Стало темнее, и толпа рассеялась. Грегор встал зажечь свечу от жаровни и подбросить еще торфа в раскаленное жерло. Он закрыл дверь и снова сел на постель рядом с Кейт.
Неожиданно смутившись, она почувствовала, как распаляются щеки под его пристальным взглядом. Температура в комнате, кажется, взлетела от суровой зимы до жаркого лета за несколько секунд. Кейт стало жарко, и она знала, что это не из-за жаровни, а от того, что они наедине в маленькой спальне. Разумеется, широкая мускулистая грудь, поблескивавшая при свете свечи и словно занимавшая каждый дюйм свободного пространства, только усиливала ее смущение.
Господи боже, как ему удалось добиться такого рельефа? Кейт могла пересчитать все линии на его животе, ради всего святого!
Он и впрямь был великолепен.
«Но ему на тебя плевать». Напомнив себе, что случилось раньше и о его планах избавиться от нее, Кейт сжала рот и оторвала взгляд от вызывающих жар мускулов.
– Я в порядке, – резко сказала она. – Прости, что разбудила. Можешь возвращаться в постель.
Он взял ее пальцами за подбородок и посмотрел ей в глаза.
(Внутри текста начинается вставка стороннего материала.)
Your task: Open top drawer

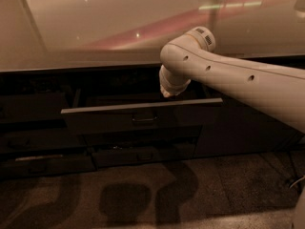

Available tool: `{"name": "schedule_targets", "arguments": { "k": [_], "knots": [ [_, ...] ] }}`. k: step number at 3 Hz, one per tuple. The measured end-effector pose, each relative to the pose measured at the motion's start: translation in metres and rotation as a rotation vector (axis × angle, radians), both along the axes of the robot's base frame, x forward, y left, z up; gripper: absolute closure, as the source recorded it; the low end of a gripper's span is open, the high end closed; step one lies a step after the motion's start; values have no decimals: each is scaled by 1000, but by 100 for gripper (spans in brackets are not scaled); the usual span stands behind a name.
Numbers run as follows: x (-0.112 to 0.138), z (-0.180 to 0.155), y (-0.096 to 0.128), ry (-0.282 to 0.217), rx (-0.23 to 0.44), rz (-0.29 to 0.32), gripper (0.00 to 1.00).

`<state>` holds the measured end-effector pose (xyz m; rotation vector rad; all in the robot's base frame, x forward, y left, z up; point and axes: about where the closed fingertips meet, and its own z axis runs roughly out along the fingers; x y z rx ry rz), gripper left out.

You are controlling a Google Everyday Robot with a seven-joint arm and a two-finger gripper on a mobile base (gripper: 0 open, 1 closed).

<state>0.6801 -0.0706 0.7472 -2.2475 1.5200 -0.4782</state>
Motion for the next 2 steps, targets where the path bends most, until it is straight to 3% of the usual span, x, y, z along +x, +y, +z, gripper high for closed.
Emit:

– Никуда я не пойду. Ты все еще дрожишь. – Так и есть, поняла Кейт. Черт,
Кейт кивнула.
– Хочешь об этом поговорить?
Она посмотрела в прекрасные зеленые глаза, чувствуя, как тает сердце, и покачала головой. Кейт точно не хотела говорить об этом солдате сейчас, когда Грегор так ее держит. Может, это ее последний шанс.
Воздух в комнате словно изменился, стал гуще и наполнился странным гулом. Его взгляд потемнел, а прозвучавший голос стал ниже.
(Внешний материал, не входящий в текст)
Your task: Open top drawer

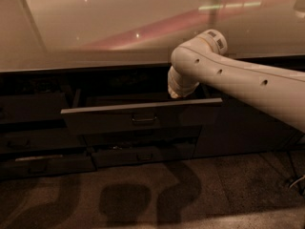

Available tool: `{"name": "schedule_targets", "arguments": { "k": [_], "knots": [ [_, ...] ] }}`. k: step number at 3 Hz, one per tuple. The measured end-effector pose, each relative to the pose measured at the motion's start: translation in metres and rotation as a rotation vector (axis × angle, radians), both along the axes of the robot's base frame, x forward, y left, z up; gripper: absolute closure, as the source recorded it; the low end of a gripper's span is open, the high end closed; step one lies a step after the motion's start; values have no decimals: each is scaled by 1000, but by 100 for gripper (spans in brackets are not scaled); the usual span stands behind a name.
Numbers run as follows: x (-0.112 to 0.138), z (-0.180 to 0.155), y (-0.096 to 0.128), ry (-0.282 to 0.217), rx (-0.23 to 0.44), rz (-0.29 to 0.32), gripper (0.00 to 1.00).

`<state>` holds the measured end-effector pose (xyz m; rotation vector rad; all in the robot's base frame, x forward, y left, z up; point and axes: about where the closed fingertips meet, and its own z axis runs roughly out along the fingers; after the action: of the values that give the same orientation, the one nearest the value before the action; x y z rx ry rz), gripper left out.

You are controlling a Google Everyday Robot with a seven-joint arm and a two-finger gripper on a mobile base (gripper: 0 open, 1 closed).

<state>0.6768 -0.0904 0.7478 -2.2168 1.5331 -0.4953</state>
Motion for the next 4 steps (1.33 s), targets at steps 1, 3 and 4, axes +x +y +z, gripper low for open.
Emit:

– Чего ты хочешь, милая? Что мне сделать, чтобы тебе стало лучше?
«Милая». Ее сердце сжалось. Грегор уже второй раз это сказал. Он никогда не называл ее ласково – никогда. Может, это что-то значит? Может, нежность в его взгляде просто отблеск свечи или Кейт следует поверить тому, что она видит?
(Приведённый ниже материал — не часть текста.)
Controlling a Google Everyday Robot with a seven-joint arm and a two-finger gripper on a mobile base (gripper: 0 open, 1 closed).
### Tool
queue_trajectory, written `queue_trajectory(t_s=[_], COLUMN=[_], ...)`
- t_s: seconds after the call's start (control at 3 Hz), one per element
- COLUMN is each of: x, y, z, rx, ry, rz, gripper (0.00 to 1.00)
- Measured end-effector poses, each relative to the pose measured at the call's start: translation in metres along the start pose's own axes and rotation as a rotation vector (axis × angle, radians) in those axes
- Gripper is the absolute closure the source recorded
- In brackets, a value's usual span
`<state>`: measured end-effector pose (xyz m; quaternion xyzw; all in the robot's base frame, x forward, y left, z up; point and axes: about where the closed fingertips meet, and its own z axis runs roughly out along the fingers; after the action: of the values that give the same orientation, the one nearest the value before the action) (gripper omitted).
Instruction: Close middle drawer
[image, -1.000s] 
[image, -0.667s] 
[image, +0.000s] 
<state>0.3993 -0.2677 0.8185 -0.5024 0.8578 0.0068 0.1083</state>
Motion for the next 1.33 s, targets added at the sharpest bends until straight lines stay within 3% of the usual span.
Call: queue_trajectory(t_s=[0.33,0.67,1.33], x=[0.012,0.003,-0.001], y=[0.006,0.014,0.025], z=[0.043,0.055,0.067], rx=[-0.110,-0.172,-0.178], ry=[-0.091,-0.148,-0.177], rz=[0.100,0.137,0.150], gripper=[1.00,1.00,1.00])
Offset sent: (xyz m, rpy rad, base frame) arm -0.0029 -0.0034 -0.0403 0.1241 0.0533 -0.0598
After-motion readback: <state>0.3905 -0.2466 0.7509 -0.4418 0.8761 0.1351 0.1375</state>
Есть только один способ узнать. Она сказала ему правду.
– Я хочу, чтобы ты обнял меня и поцеловал. Я хочу, чтобы ты заставил меня забыть.
Грегор замер и проклял себя за очередную глупость. Чего, черт возьми, он ожидал? Он знал, что не должен задавать вопрос, на который не хочет услышать ответ. Но вот Кейт сидит в его руках – практически у него на коленях – с большими темными глазами, блестящими от слез, лицом, все еще бледным и больным от ужасных воспоминаний ночного кошмара, выглядящая такой уязвимой, какой он давно ее не видел, и Стрела в жизни не чувствовал себя так чертовски беспомощно. Он сделал бы что угодно, чтобы ей стало лучше. Что угодно, чтобы стереть эти воспоминания из ее разума и позволить ей забыть. Вот он и задал свой дурацкий вопрос.
Господи помилуй, Кейт понятия не имеет, о чем просит. «Поцелуй меня. Заставь меня забыть». Как будто это так просто, когда от одного взгляда на нее, смотрящую снизу вверх, его пульс подскочил, а кровь закипела, как в жерле вулкана. Грегор хотел сделать гораздо больше, чем просто поцеловать ее. Гораздо дьявольски больше. И он не решался прикоснуться к ней. Стрела, человек, который никогда не терял контроля и всегда точно знал, что делает в спальне, понял, что смотрит на женщину, которая может его сломать.
Каждый инстинкт в его теле встал на дыбы и кричал «опасность!» – сообщая, что если поцеловать ее среди бела дня было глупо, то надо совсем спятить, чтобы сделать это в темной комнате наедине и когда они оба едва одеты.